FenrirIII@lemmy.world · 2 years ago

If you get something for free, you are the product

helenslunch@feddit.nl · edit-2 1 year ago

deleted by creator

zovits@lemmy.world · 2 years ago

SO has mechanisms in place to filter out AI-generated content.

helenslunch@feddit.nl · edit-2 1 year ago

deleted by creator

zovits@lemmy.world · 2 years ago

https://meta.stackoverflow.com/questions/421831/policy-generative-ai-e-g-chatgpt-is-banned

helenslunch@feddit.nl · edit-2 1 year ago

deleted by creator

zovits@lemmy.world · 2 years ago

Ah, I think I got the source of misunderstanding: these mechanisms are not automated, but implemented as moderation guidelines and rules.
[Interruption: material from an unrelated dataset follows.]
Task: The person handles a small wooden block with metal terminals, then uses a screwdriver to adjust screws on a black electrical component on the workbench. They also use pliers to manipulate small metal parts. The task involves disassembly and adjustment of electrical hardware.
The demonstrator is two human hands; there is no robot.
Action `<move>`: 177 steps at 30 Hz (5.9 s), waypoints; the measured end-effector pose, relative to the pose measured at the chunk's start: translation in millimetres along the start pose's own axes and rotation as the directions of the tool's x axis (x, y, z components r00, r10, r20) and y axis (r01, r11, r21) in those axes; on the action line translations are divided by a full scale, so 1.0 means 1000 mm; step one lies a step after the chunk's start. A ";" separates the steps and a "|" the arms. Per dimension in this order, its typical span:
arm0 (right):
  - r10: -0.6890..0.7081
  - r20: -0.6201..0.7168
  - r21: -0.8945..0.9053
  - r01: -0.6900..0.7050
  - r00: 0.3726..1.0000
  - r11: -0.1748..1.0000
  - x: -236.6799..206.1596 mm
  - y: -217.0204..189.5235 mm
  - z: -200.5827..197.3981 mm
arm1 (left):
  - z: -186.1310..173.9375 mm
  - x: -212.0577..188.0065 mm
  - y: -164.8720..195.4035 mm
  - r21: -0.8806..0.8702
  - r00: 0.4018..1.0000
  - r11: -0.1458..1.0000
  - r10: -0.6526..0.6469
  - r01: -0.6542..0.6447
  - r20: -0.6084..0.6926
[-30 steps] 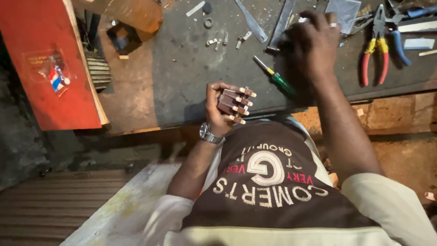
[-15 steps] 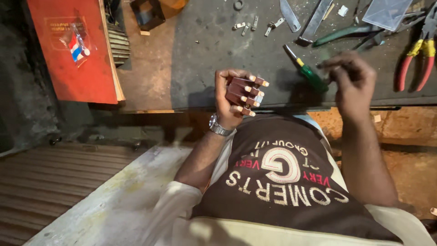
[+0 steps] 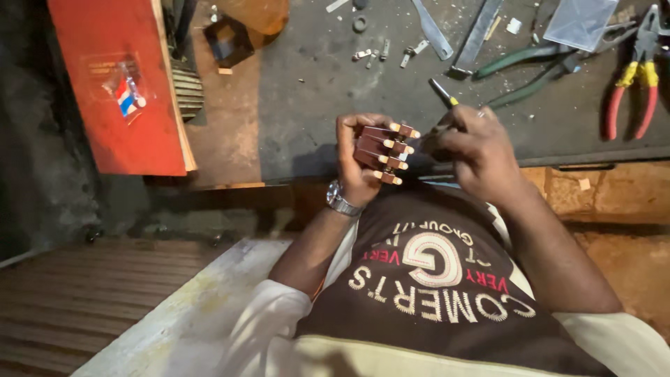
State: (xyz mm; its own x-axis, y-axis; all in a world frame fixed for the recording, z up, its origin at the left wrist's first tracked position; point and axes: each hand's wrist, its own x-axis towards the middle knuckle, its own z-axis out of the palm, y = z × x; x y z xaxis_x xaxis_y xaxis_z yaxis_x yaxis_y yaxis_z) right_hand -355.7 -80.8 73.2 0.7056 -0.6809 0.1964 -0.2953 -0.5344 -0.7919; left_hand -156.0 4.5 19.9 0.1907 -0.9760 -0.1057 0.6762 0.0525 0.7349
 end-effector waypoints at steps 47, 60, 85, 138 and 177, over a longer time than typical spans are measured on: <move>0.004 -0.037 0.366 0.009 0.999 0.931 -0.001 0.027 0.033 | 0.001 0.003 -0.005 0.547 0.900 0.715 0.365 -0.434 0.237; -0.041 -0.481 -0.711 -0.363 0.876 0.602 -0.021 0.085 -0.016 | 0.001 -0.005 0.002 0.626 0.883 0.630 0.401 -0.459 0.244; 0.461 0.223 0.558 -0.500 0.859 0.662 -0.019 0.019 0.021 | -0.010 -0.014 -0.025 0.525 0.906 0.741 0.387 -0.418 0.174; 0.214 0.025 0.487 -0.199 0.977 0.851 -0.017 0.026 0.038 | 0.011 0.002 -0.028 0.422 0.820 0.727 0.346 -0.542 0.457; 0.183 0.022 0.383 -0.177 0.983 0.907 -0.032 0.059 0.052 | 0.011 -0.005 -0.034 0.459 0.877 0.757 0.320 -0.464 0.359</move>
State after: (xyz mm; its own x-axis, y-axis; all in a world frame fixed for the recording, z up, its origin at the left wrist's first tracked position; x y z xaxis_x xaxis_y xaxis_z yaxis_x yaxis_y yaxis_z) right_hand -362.6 -64.5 -10.2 0.6540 -0.7556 0.0353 -0.1463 -0.1722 -0.9741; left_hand -187.3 4.8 2.8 0.1279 -0.9148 0.3831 0.0965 0.3959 0.9132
fluxc0@lemmy.world · 2 years ago

This feels a little iffy to me. it rings of what happened with reddit.

baseless_discourse@mander.xyz · edit-2 2 years ago

This is a violation of GDPR, no?

EDIT: user created content is not directly protected under GDPR, only personally identifiable data is pertected under GDPR.

lemmyreader@lemmy.ml · 2 years ago

Dunno. GDPR is a Europe only thing, and isn’t it only related to how your private data (like name, IP address, phone number) is cared about ?

refalo@programming.dev · 2 years ago

How does GDPR get away with not defining what a website is when referring to them directly in the law? Like what counts, only html? http? ftp? gopher?

Modern_medicine_isnt@lemmy.world · 2 years ago

So what is the stack overflow replacement?

Weslee@lemmy.world · 2 years ago

Maybe https://www.codidact.com/

HexesofVexes@lemmy.world · 2 years ago

I mean, here is a thought, if an AI tool uses creative commons data, then it’s derivatives fall under creative commons. I.e. stop charging for AI tools and people will stop complaining.

drunkpostdisaster@lemmy.world · 2 years ago

This shit scares me. It will become so easy to rewrite history from here. Just delete anything you don’t like and have an ai rewrite into whatever you want. Entire threads rewritten, a company can go back and have your entire post history can be changed in ways that might be legally compromising.